When you reach a picture, skip it, and retype every line below exactly.
### Data block
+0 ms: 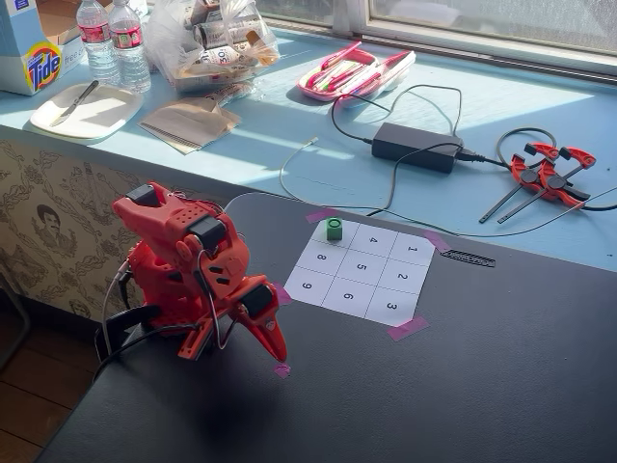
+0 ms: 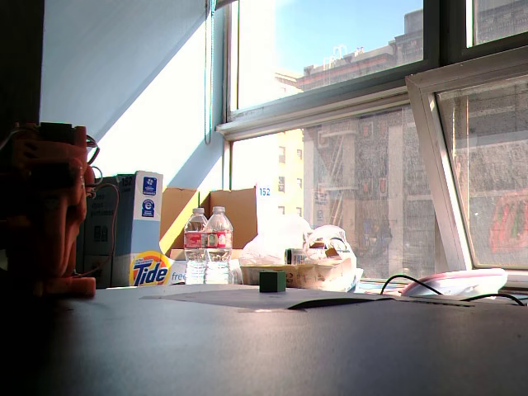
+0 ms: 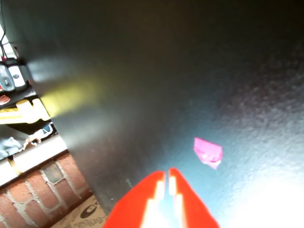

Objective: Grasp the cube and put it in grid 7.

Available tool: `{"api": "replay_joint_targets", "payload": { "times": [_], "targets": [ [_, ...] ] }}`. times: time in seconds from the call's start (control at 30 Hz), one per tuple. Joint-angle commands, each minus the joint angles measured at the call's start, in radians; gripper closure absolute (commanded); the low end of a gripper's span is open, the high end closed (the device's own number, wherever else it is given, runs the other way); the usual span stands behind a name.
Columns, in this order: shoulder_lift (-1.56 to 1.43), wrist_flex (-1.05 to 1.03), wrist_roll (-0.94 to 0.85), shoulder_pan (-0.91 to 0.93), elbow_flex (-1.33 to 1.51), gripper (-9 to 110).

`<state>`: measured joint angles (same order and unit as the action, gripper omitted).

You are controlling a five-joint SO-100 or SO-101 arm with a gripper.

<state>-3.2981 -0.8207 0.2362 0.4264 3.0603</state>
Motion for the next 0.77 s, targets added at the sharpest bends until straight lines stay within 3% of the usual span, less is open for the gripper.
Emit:
{"api": "replay_joint_targets", "payload": {
  "times": [0.0, 0.23, 0.43, 0.73],
  "targets": [
    [-0.002, 0.0, -0.008, -0.011, 0.072, 101],
    [-0.002, 0.011, -0.012, -0.198, 0.072, 101],
    [-0.002, 0.015, -0.04, -0.221, 0.072, 101],
    [-0.003, 0.032, -0.241, -0.382, 0.069, 101]
  ]
}}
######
■ Expected answer:
+0 ms: 
+0 ms: 
+0 ms: 

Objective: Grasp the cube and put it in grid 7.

Available tool: `{"api": "replay_joint_targets", "payload": { "times": [_], "targets": [ [_, ...] ] }}`. times: time in seconds from the call's start (control at 30 Hz), one per tuple. Joint-angle commands, each minus the joint angles measured at the call's start, in radians; gripper closure absolute (commanded); the low end of a gripper's span is open, the high end closed (the device's own number, wherever else it is given, runs the other way); the usual span stands behind a name.
Columns, in this order: shoulder_lift (-1.56 to 1.43), wrist_flex (-1.05 to 1.03), wrist_roll (-0.94 to 0.85), shoulder_pan (-0.91 to 0.93), elbow_flex (-1.33 to 1.51), gripper (-9 to 110).

`<state>`: measured joint angles (same order and unit as the action, gripper omitted).

You are controlling a five-joint SO-100 or SO-101 arm with a gripper.

<state>-3.2981 -0.8207 0.2362 0.4264 3.0603</state>
Motion for the next 0.77 s, targets added at the sharpest bends until straight lines stay within 3% of the usual span, less is open for the gripper.
Emit:
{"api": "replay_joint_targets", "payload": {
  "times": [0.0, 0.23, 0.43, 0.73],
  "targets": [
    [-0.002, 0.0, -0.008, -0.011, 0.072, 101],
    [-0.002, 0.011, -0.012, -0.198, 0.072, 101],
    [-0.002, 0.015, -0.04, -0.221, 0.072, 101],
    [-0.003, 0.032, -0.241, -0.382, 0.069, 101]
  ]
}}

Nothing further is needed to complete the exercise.